Directions for this task: Return every line of the records that includes the string "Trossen".

[[ Given data, beginning ]]

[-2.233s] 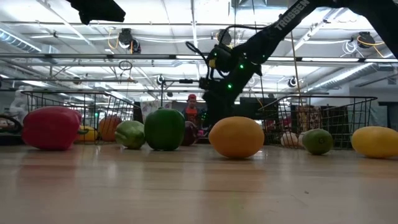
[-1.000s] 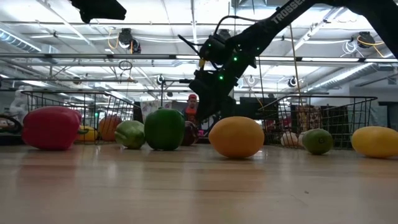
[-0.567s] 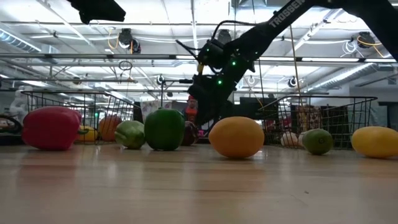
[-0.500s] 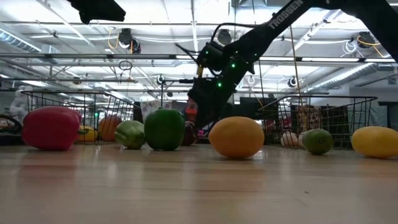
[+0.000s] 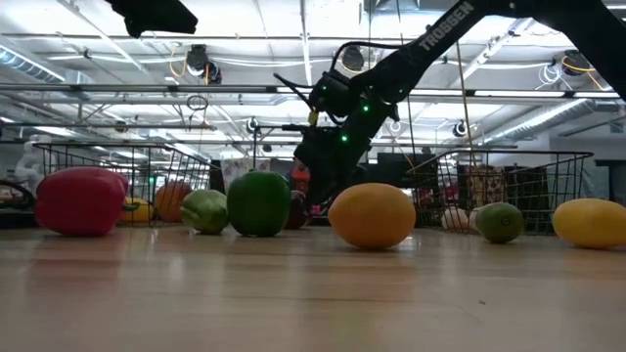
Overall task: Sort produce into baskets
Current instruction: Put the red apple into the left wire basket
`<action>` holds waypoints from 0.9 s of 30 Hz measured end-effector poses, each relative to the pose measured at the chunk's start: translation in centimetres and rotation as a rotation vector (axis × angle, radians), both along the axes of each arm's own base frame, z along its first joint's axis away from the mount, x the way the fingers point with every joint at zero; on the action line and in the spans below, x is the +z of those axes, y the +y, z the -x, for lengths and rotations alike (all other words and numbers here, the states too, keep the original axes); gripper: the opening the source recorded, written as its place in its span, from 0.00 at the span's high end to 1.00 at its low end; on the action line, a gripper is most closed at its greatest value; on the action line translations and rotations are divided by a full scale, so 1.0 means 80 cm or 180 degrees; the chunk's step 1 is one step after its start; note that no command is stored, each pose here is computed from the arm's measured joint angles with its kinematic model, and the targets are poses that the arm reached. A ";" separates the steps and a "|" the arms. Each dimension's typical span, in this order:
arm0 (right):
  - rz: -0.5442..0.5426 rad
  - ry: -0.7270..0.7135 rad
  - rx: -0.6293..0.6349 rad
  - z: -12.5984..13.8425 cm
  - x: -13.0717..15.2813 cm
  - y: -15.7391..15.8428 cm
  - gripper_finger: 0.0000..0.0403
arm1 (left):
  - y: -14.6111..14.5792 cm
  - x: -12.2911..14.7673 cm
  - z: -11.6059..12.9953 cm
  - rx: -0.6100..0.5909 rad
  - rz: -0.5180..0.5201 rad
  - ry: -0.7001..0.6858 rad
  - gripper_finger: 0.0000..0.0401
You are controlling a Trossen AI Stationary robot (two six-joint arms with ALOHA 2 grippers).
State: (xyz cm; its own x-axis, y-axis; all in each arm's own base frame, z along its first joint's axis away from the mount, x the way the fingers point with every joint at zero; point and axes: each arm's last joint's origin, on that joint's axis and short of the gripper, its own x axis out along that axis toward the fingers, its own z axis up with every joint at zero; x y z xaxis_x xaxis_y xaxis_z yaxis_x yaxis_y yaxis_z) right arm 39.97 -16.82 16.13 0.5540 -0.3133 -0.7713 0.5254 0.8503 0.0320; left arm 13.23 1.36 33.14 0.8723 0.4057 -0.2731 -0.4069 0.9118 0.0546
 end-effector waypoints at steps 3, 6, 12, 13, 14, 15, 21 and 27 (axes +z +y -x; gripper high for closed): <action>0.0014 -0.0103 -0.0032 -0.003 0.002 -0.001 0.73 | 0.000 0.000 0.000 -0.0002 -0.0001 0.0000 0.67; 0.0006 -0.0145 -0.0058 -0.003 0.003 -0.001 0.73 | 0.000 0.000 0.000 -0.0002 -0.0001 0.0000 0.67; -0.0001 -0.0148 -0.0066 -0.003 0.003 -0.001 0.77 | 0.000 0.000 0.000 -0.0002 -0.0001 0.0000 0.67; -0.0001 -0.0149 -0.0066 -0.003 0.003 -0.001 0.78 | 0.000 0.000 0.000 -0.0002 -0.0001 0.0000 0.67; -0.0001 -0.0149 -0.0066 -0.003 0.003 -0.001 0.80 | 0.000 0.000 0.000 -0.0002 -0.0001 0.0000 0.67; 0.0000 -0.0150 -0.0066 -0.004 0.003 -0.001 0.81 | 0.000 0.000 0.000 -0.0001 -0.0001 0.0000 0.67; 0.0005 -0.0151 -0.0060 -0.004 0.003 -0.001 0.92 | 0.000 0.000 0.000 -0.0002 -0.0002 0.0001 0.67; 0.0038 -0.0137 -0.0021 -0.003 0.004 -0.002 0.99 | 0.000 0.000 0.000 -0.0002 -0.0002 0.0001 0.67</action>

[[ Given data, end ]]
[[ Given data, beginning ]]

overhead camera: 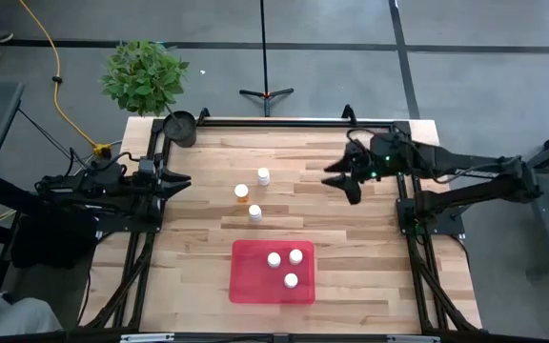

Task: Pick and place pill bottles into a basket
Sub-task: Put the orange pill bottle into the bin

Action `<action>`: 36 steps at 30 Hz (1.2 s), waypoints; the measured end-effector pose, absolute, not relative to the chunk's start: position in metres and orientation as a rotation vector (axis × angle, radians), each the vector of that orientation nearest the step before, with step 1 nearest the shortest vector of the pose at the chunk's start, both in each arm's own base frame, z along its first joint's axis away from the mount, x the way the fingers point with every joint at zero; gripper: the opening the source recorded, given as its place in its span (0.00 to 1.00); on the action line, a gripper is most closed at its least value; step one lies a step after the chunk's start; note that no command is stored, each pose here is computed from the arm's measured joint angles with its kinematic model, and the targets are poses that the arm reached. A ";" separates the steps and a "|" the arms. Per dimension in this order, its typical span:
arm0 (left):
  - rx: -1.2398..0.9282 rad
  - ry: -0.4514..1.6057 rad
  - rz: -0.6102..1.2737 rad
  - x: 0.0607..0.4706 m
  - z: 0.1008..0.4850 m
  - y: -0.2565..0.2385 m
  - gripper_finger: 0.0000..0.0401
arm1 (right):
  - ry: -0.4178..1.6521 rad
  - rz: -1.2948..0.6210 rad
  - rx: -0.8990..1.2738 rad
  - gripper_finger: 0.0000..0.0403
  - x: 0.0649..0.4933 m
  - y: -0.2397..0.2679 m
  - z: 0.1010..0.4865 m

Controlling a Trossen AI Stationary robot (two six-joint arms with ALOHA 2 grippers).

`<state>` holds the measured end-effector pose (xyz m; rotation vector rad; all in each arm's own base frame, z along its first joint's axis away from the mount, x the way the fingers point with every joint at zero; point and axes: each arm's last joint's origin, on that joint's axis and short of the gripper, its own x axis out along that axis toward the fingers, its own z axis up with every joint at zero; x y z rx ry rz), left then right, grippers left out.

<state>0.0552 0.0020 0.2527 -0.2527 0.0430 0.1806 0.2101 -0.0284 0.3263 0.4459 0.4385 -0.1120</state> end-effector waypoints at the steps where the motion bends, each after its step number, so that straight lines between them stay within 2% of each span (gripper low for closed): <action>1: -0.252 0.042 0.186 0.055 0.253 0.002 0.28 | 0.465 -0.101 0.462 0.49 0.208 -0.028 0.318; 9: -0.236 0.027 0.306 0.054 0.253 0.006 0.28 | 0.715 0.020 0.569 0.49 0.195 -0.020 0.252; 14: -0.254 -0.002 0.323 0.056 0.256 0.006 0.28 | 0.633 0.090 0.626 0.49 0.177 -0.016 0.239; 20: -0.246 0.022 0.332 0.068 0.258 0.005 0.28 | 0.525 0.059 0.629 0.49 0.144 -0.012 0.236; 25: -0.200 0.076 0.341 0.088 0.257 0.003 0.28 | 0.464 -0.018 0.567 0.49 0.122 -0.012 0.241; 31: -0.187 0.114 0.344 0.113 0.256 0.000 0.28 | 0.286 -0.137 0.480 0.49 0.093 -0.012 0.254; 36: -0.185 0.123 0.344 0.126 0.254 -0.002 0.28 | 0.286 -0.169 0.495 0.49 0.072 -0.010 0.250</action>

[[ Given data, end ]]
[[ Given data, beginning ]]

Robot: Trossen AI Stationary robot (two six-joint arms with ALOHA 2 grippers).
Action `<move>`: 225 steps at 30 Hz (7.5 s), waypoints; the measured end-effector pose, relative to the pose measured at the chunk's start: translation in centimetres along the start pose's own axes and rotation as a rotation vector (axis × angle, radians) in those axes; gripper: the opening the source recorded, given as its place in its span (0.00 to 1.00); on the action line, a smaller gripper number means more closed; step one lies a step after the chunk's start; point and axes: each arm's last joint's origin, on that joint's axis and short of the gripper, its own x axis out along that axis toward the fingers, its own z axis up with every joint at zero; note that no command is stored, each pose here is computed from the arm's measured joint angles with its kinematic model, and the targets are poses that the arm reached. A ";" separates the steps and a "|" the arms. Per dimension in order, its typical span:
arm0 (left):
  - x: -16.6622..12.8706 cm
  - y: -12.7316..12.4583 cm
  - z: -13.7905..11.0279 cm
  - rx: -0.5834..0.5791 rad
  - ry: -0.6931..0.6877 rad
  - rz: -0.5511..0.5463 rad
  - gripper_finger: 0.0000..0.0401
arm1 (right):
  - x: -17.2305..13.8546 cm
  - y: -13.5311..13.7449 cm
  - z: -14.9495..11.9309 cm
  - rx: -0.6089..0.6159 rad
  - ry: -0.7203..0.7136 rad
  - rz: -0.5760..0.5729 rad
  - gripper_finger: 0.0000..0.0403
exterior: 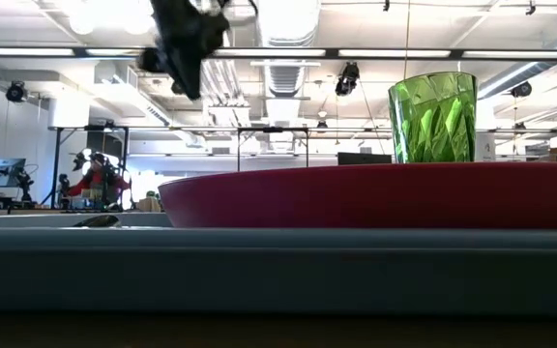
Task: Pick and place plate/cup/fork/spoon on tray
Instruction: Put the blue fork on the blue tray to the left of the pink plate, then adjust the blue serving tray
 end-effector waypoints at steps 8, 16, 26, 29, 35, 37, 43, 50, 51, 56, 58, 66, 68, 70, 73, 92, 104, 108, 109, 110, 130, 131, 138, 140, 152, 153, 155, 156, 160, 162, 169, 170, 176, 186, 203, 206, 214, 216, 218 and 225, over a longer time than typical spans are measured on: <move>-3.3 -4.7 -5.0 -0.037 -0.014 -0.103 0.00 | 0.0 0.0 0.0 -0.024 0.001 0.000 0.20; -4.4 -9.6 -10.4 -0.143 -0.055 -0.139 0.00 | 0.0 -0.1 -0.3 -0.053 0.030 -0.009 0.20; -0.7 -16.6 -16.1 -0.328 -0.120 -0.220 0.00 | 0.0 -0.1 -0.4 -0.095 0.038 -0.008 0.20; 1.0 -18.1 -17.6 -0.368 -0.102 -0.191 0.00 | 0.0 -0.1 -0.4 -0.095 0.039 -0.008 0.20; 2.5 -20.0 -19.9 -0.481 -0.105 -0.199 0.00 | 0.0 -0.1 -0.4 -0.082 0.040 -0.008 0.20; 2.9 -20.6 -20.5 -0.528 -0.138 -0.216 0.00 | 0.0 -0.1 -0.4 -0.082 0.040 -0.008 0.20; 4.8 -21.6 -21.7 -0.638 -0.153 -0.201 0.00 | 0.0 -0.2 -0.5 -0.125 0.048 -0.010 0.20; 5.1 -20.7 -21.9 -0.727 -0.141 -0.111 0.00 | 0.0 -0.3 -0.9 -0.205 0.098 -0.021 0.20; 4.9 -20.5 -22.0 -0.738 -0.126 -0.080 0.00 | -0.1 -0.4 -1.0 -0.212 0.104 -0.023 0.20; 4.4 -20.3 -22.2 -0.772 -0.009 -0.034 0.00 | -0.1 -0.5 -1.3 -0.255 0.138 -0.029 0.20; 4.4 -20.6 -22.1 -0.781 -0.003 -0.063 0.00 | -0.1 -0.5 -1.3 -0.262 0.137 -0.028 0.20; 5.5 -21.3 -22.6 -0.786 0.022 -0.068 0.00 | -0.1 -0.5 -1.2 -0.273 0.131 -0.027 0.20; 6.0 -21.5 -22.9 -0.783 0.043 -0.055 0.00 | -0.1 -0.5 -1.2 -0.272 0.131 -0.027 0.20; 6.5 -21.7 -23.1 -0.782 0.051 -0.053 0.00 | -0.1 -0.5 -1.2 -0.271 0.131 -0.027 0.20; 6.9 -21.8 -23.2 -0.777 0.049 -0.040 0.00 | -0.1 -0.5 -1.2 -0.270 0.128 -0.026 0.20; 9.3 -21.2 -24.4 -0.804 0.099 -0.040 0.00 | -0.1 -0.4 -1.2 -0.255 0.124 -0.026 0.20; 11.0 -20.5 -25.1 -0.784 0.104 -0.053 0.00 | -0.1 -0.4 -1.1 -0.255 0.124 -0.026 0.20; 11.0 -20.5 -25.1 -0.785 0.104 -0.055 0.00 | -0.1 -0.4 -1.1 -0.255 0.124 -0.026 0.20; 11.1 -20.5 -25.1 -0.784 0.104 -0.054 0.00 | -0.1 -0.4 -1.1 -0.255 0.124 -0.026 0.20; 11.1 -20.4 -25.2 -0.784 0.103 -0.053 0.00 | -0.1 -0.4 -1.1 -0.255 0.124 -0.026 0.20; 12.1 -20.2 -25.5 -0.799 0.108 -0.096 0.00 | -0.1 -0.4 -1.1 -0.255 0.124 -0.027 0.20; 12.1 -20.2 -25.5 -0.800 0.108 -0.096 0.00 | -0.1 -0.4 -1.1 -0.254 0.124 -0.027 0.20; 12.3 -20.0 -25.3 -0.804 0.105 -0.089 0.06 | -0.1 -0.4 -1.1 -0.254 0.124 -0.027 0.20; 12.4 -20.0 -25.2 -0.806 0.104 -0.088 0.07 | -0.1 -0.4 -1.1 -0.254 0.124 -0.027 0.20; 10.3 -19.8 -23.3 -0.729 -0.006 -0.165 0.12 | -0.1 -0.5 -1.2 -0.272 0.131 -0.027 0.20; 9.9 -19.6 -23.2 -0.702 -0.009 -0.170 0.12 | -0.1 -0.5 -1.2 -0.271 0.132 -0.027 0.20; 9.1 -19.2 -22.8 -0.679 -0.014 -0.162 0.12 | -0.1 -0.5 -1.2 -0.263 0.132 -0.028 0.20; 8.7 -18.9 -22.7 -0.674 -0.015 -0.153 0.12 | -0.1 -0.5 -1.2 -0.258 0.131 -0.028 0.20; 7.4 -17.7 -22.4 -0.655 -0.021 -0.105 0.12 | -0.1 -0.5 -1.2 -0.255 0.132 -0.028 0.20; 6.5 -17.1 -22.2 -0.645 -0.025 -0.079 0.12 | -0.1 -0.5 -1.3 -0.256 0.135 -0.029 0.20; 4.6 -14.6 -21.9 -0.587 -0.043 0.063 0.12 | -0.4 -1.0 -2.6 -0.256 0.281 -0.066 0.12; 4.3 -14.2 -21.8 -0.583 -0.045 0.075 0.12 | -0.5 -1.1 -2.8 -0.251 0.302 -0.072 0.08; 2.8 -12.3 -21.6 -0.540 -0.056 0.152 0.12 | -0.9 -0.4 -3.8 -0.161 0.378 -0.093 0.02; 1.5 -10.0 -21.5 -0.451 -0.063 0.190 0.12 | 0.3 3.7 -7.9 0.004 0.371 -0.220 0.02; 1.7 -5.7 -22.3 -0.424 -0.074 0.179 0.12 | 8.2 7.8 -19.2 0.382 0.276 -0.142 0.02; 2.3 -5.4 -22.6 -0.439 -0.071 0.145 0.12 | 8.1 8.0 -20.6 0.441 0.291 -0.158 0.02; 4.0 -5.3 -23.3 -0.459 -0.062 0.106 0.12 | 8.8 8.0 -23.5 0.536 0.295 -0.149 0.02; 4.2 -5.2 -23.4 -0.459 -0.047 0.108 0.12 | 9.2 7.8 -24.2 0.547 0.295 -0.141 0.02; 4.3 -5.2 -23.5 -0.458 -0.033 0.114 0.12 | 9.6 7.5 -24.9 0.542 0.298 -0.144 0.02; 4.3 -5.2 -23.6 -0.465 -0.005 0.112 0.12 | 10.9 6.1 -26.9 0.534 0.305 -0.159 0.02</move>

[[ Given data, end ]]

Solution below:
You are controlling a Trossen AI Stationary robot (two six-joint arms with ALOHA 2 grippers).
Controlling a Trossen AI Stationary robot (two six-joint arms with ALOHA 2 grippers).
Robot: Trossen AI Stationary robot (two six-joint arms with ALOHA 2 grippers).

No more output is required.